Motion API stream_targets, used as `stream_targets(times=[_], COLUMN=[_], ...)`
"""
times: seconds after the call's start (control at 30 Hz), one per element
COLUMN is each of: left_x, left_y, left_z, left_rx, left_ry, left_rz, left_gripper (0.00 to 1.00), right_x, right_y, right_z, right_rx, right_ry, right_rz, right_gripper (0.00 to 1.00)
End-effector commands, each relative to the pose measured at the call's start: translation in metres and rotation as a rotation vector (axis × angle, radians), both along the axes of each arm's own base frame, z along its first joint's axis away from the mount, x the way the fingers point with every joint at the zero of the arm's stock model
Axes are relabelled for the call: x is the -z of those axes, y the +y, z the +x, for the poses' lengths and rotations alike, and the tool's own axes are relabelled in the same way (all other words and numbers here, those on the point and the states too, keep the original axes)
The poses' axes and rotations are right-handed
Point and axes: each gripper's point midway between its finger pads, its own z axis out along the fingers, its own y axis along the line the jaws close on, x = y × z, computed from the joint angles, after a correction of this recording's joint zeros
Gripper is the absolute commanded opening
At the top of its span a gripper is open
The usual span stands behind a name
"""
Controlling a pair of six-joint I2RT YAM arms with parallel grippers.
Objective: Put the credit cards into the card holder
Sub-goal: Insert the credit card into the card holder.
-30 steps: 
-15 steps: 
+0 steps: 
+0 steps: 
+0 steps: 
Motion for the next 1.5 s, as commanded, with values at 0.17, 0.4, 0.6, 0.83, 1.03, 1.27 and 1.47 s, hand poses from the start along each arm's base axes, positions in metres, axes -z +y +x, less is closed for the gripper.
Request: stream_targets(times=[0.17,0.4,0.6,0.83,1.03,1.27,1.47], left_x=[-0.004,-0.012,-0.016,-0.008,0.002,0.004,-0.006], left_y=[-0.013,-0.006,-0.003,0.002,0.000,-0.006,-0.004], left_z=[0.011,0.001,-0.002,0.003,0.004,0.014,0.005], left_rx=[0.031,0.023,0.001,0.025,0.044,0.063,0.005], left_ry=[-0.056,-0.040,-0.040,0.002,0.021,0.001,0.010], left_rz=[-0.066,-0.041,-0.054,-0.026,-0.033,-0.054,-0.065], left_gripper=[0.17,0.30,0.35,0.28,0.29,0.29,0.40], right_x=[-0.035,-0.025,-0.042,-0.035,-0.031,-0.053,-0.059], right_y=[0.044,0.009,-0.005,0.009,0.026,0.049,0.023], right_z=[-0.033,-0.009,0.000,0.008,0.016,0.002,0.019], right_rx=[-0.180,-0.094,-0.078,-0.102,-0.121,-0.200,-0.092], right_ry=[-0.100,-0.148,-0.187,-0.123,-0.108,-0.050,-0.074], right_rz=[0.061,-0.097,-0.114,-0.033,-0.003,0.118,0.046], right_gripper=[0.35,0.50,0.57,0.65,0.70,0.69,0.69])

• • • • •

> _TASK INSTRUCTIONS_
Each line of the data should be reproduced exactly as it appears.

> _OUTPUT OF THE TASK_
Motion API stream_targets, used as `stream_targets(times=[_], COLUMN=[_], ...)`
"""
times: seconds after the call's start (control at 30 Hz), one per element
COLUMN is each of: left_x, left_y, left_z, left_rx, left_ry, left_rz, left_gripper (0.00 to 1.00), right_x, right_y, right_z, right_rx, right_ry, right_rz, right_gripper (0.00 to 1.00)
End-effector commands, each relative to the pose measured at the call's start: translation in metres and rotation as a rotation vector (axis × angle, radians), both along the axes of each arm's own base frame, z along its first joint's axis away from the mount, x the way the fingers point with every joint at the zero of the arm's stock model
Axes are relabelled for the call: x is the -z of those axes, y the +y, z the +x, for the poses' lengths and rotations alike, and the tool's own axes are relabelled in the same way (all other words and numbers here, those on the point and the states too, keep the original axes)
The poses' axes and rotations are right-handed
Point and axes: each gripper's point midway between its finger pads, its own z axis out along the fingers, its own y axis along the line the jaws close on, x = y × z, computed from the joint angles, after a correction of this recording's joint zeros
Gripper is the absolute commanded opening
At the top of its span a gripper is open
The usual span stands behind a name
"""
Controlling a pair of six-joint I2RT YAM arms with parallel grippers.
Objective: Put the credit cards into the card holder
Sub-goal: Insert the credit card into the card holder.
-30 steps: 
-15 steps: 
+0 steps: 
+0 steps: 
+0 steps: 
Motion for the next 1.5 s, as commanded, with values at 0.17, 0.4, 0.6, 0.83, 1.03, 1.27 and 1.47 s, hand poses from the start along each arm's base axes, positions in metres, axes -z +y +x, less is closed for the gripper.
Request: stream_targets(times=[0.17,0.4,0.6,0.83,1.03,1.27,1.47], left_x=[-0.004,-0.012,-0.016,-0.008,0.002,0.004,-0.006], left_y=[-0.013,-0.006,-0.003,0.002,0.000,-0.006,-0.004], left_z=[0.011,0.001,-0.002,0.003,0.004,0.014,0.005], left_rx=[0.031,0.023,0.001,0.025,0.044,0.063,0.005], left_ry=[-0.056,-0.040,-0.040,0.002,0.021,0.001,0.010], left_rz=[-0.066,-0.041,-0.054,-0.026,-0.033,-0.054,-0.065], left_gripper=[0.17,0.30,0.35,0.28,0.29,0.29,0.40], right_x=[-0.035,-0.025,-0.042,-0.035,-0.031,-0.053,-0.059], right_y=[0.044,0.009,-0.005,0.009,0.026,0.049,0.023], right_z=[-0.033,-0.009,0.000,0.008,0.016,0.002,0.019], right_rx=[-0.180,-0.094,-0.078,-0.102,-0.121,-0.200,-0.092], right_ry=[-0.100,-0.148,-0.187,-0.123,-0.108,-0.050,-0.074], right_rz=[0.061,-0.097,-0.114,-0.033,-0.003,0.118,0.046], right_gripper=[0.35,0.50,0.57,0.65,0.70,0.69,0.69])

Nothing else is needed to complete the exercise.